(Required work): The data below has to be returned exactly, down to the last character.

(Data extract):
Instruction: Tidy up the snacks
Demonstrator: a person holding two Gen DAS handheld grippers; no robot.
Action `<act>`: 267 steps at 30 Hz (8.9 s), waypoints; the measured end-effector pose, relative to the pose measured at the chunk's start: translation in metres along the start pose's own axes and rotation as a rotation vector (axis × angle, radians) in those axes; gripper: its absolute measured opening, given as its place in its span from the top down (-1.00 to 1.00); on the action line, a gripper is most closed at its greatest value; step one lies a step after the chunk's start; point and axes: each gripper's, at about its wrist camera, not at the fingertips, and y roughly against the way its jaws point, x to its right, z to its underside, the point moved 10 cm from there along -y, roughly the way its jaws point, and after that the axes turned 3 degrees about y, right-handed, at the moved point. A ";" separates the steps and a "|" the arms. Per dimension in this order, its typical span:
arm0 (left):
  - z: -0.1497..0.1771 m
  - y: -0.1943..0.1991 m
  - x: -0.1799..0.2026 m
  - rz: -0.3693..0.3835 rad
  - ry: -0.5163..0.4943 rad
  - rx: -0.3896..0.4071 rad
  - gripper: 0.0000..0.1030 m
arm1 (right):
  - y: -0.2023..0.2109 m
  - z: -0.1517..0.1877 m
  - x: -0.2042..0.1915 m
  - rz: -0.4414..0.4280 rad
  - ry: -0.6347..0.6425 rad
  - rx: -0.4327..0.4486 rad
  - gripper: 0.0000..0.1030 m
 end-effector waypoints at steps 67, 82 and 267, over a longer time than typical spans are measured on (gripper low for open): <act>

(Solution to this task):
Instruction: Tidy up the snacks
Demonstrator: a person holding two Gen DAS handheld grippers; no robot.
Action `<act>`: 267 steps at 30 Hz (8.9 s), waypoints; the measured end-effector pose, relative to the pose measured at the chunk's start: translation in metres along the start pose's own axes and rotation as a rotation vector (axis × angle, radians) in those axes; gripper: its absolute measured opening, given as its place in its span from the top down (-1.00 to 1.00); on the action line, a gripper is most closed at its greatest value; step one lies a step after the chunk's start; point and axes: each gripper's, at about its wrist camera, not at the fingertips, and y roughly against the way its jaws point, x to its right, z to its underside, the point moved 10 cm from there along -y, roughly the way its jaws point, and after that the axes turned 3 degrees about y, right-handed, at the moved point. A ";" separates the steps and a "|" the arms. Per dimension in this order, its typical span:
arm0 (left):
  - z: -0.1497..0.1771 m
  - y: -0.1943..0.1991 m
  - x: -0.1799..0.2026 m
  - rz: -0.3693..0.3835 rad
  - ry: -0.5163..0.4943 rad
  - rx: -0.3896..0.4071 rad
  - gripper: 0.0000..0.1030 m
arm1 (right):
  - y: -0.2023..0.2109 m
  - z: -0.1517..0.1877 m
  - x: -0.2042..0.1915 m
  - rz: -0.4414..0.4280 rad
  - ry: -0.6347..0.6425 rad
  - rx: -0.4327..0.4486 rad
  - gripper: 0.0000..0.1030 m
 end-effector waypoints at steps 67, 82 and 267, over a longer time than typical spans are measured on (gripper low for open): <act>

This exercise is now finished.